Is xG changing the language of football?
I’m not a proper football guy – on the sideline with tracksuit on and notepad out. Anyone who knows me will attest. I’m not an analytics die hard either, armed with a spreadsheet and mathematical aptitude. I am (hopefully you’ll agree) a words guy.
So, I want to see if the words we use as fans, and hear from commentators, have anything to tell us about where the gaps in the stats are, and where they do better than we do colloquially. This comes partly from my love of words, and also from an interest in the oft-reported conflict between traditional football men and new analytics-driven decision making. I want to see if words, commentators and the armchair fan have a part to play.
Because a full analysis of all football stats would take all day, and more importantly is way beyond my abilities, let’s take the sexiest one – xG. I won’t explain xG in detail here – if you need a primer check this out. One thing I do want to note is that xG can be used in a few different contexts.
- You can use it to analyse individual matches, which is the way most of us see it used on Match of the Day (…and Twitter). In this context, xG shows how many goals each team would have been expected to score in the game based on the chances they created.
- It can also be used to analyse a teams’ performance over the course of a season. Should they have more points than they do based on their xG difference? Is a star goalkeeper meaning they concede fewer goals than the chances they give up?
- Finally, xG can be used to analyse individual player performance. Does a striker score more or fewer goals than their chances suggest they should? This is called xG difference - the difference between their xG and their actual goals.
‘High, wide and not at all handsome.’
How badly have they missed it though?
We’ve all been on the terraces when a shot goes out for a throw-in (no, just me watching Brian Deane up front during his second stint for Leeds?). Morale and momentum can be important in the swing of a football match. Almost scoring a difficult chance can invigorate a team, while watching a striker completely butcher a very presentable opportunity can have a concurrently demoralising effect.
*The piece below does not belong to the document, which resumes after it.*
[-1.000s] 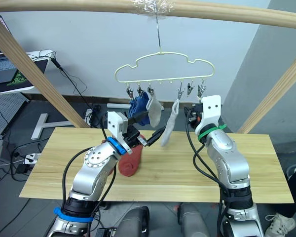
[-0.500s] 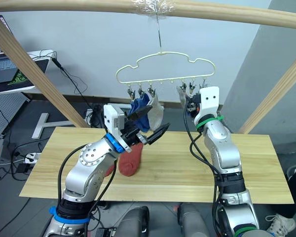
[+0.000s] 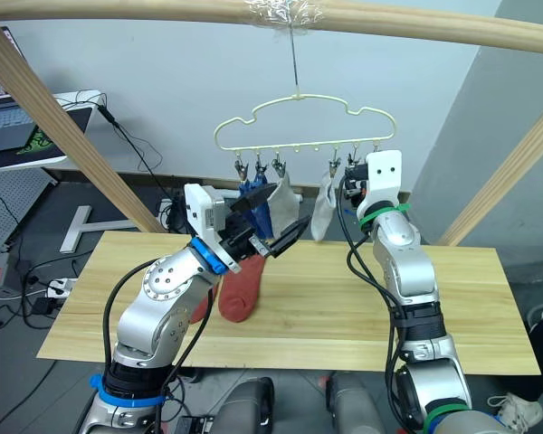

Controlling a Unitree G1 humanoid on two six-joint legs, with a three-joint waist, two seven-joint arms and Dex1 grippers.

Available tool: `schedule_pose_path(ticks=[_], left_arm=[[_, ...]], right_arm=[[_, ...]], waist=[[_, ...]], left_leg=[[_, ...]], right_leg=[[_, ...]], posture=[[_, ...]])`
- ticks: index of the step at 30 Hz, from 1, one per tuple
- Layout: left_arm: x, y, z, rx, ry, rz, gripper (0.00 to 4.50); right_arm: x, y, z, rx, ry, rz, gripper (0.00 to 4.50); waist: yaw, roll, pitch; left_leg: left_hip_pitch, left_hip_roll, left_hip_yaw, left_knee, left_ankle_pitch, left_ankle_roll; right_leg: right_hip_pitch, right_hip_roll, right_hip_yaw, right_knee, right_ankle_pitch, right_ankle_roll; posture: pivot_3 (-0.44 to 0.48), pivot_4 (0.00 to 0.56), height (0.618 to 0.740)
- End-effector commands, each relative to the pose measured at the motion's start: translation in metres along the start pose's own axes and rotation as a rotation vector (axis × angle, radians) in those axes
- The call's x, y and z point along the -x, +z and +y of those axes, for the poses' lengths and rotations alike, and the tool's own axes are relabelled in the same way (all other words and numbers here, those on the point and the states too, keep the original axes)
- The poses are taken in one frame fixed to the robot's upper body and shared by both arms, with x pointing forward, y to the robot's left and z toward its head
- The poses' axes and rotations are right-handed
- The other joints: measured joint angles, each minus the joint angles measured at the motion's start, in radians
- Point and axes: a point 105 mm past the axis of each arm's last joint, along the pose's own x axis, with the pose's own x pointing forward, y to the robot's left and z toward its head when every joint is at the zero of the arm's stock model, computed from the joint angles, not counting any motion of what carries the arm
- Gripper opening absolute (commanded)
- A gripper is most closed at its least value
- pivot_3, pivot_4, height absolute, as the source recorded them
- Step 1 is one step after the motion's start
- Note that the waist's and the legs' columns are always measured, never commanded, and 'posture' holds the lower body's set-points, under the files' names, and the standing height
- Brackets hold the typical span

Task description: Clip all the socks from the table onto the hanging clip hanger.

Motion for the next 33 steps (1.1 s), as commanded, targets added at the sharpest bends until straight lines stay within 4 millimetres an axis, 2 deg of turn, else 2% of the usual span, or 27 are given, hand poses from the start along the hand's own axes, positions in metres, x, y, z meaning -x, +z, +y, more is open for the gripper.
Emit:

xG can only tell you whether or not a player missed a shot, not by how much. It potentially misses out on how a player’s misses can make the players around him, and even an entire ground, feel. This can have a very real impact on the final result. How can a team even hope to shoot for the stars if their strikers are shooting for throw ins?
‘Well, he doesn’t get many chances, but when he does he really takes advantage.’
One of the main problems with using xG to analyse individual players is that it can be thrown out reasonably easily by a small sample size. For example, I think this is an interesting list on the top players who are out-performing their xG but it does throw up some issues.
The first is that players (looking at you, Kevin de Bruyne) can rocket up the rankings with one long-range goal. The second is other players making the list by scoring 5 goals efficiently, without taking into account poor goalkeeping, deflections or good old fashioned luck that could influence such a small sample size. This critique goes for traditional stats too, of course – but I think it bears repeating for new-age stats as well.
‘She didn’t let her head go down, and now she’s grabbed the winner’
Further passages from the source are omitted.